3. Três perigos táticos: “Já ganhou” é uma armadilha, “romantização” do passado é um erro, “giro ao centro” uma tática perigosa. “Já ganhou” é uma armadilha porque, em primeiro lugar, é falso e, pior ainda, desmobiliza. Precisamos de máximo ativismo, não torcida passiva. Nada é mais importante em uma campanha eleitoral do que conversar com as pessoas. A militância de esquerda não é a única que vai entrar em campo, apaixonadamente. A extrema-direita tem, também, uma militância engajada. A disputa será feita em todos os terrenos, presencialmente e nas redes. Telefonar para os parentes, dialogar nos locais de trabalho e estudo, replicar mensagens nas redes serão iniciativas decisivas. A motivação e o compromisso vão fazer a diferença. Sair da inércia, se mexer, botar a cara, e se expor são os desafios. Sim, o país está fraturado e vamos ouvir desaforos. Ninguém deve ter medo de quem faz cara de mal. Ser paciente, manter a calma, e argumentar com paciência e tranquilidade são as chaves do “vira voto”. A “romantização” do passado é, também, um erro. Foi há vinte anos que Lula foi eleito, pela primeira vez. Quem tem hoje vinte e cinco anos era uma criança. Dezenas de milhões não se emocionam com a discussão sobre esse balanço comparativo. Eleições são, essencialmente, uma disputa sobre as propostas para o futuro. São muitas as razões que levam ao voto, mas o mais importante, em uma sociedade tão desigual e injusta, são os interesses que estão em confronto. O “giro para o centro” é o pior dos erros táticos. A esquerda só conquista autoridade quando é autêntica e se apresenta com a sua cara.
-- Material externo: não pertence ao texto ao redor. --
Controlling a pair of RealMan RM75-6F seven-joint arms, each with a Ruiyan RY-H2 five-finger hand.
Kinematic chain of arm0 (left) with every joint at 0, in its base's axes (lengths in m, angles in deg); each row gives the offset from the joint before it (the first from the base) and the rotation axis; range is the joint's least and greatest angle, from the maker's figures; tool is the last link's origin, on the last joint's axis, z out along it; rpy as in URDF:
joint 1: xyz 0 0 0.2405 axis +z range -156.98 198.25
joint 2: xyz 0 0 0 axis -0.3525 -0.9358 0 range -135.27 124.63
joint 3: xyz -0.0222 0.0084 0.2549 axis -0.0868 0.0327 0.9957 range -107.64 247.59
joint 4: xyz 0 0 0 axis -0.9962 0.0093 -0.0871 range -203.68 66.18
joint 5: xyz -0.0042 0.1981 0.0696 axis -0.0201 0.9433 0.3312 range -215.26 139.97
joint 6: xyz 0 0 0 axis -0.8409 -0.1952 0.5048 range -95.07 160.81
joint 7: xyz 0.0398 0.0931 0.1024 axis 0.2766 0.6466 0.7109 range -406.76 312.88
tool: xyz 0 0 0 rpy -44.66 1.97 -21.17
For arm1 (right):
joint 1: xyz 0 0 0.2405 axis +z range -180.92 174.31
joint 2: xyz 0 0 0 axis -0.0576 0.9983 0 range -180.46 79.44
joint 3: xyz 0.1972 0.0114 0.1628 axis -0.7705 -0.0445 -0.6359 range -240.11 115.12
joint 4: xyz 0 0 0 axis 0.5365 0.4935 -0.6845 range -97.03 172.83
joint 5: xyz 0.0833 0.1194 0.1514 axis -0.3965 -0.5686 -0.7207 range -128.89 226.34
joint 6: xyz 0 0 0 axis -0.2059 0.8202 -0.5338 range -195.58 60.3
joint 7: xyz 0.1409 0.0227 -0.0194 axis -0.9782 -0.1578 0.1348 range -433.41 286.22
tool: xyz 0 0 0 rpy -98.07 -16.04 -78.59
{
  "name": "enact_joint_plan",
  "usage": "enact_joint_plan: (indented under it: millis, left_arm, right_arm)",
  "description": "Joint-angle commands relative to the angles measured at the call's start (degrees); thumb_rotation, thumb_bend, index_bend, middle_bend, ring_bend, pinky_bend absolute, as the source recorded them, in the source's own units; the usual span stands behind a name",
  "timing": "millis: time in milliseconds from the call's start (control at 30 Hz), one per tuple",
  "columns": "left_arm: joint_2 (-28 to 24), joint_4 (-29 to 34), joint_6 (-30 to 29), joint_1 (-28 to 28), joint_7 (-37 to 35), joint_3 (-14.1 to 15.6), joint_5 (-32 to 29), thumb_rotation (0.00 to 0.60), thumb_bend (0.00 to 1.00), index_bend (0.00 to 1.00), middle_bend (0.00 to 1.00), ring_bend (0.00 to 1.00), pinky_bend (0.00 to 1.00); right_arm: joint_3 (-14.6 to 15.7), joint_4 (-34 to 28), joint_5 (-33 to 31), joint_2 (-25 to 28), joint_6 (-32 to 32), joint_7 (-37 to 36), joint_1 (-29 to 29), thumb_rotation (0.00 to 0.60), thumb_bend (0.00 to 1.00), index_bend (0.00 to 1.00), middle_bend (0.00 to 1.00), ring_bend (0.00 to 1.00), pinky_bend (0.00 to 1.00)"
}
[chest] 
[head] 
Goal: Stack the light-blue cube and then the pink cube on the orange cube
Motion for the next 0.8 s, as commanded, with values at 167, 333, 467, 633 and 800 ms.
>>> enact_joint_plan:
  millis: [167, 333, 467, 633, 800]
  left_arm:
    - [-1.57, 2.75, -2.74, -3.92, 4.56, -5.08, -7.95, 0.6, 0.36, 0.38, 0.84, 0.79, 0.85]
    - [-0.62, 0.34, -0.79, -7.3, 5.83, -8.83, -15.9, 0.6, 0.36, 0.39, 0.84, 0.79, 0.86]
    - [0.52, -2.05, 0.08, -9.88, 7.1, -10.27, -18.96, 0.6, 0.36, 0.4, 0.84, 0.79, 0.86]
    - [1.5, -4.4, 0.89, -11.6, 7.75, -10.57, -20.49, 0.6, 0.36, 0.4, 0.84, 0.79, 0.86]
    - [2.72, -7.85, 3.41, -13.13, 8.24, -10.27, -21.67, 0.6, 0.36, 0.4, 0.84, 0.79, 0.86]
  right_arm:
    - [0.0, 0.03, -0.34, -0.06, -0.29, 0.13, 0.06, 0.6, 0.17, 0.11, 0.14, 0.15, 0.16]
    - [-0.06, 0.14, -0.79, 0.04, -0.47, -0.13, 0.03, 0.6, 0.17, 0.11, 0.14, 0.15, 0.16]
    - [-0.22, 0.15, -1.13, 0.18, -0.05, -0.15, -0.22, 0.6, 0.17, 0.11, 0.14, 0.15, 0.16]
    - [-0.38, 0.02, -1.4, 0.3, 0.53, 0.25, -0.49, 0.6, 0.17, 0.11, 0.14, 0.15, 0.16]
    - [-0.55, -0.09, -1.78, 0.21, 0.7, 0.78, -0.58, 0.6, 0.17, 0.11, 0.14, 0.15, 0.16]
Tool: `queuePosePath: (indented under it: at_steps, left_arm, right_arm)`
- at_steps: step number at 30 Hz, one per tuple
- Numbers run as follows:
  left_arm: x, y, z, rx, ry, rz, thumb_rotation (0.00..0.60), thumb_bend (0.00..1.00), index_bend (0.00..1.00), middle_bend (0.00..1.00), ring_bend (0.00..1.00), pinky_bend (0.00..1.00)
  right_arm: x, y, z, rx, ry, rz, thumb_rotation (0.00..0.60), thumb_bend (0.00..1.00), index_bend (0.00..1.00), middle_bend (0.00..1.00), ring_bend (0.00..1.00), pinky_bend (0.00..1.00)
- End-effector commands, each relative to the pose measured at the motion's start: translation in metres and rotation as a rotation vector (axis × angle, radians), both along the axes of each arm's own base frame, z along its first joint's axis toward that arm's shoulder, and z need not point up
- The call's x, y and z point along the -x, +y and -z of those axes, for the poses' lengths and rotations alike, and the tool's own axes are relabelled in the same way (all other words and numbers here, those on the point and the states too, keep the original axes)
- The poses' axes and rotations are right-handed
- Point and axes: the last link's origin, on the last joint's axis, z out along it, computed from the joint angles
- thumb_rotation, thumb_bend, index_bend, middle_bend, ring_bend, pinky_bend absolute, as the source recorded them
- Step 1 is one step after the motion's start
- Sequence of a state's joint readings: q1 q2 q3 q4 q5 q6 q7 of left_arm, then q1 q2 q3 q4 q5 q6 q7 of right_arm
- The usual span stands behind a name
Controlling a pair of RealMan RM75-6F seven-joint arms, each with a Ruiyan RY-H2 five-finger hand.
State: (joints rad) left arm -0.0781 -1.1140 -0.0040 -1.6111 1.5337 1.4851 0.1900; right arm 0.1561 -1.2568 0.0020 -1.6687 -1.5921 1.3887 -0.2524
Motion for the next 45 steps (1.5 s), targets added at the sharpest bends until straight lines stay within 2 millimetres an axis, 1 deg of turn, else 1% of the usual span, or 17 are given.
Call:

4. Honestidade política: A disputa se decidirá nas classes populares, entre aqueles que vivem do trabalho, e uma subestimação da audiência da extrema direita nos setores mais oprimidos será fatal. Mas a esquerda não deve capitular às pressões reacionárias contra a luta dos oprimidos: defender serviços públicos para as mulheres negras, o acesso aos serviços de saúde pública pela legalização do aborto para todos, não somente para quem pode pagar em clínicas privadas, o fim da guerra às drogas que perpetua o genocídio da juventude negra, e os direitos irredutíveis dos homossexuais. Temos bons argumentos e devemos apresentá-los de cabeça erguida.

5. Coragem estratégica: O caminho da vitória se constrói nas ruas conquistando a supremacia na mobilização pelo impacto da força social de choque da classe trabalhadora, dos movimentos sindicais, feministas, negros, de juventude, ambientais, populares, LGBTQIA+, indígenas e culturais. A esquerda não ganha eleições com truques de marketing. A esquerda ganha quando é capaz de colocar em marcha um movimento de massas arrebatador e avassalador. Lula é a maior liderança popular dos últimos quarenta e cinco anos e pode arrastar milhões na luta para derrotar o fascista. Ousar lutar, ousar vencer.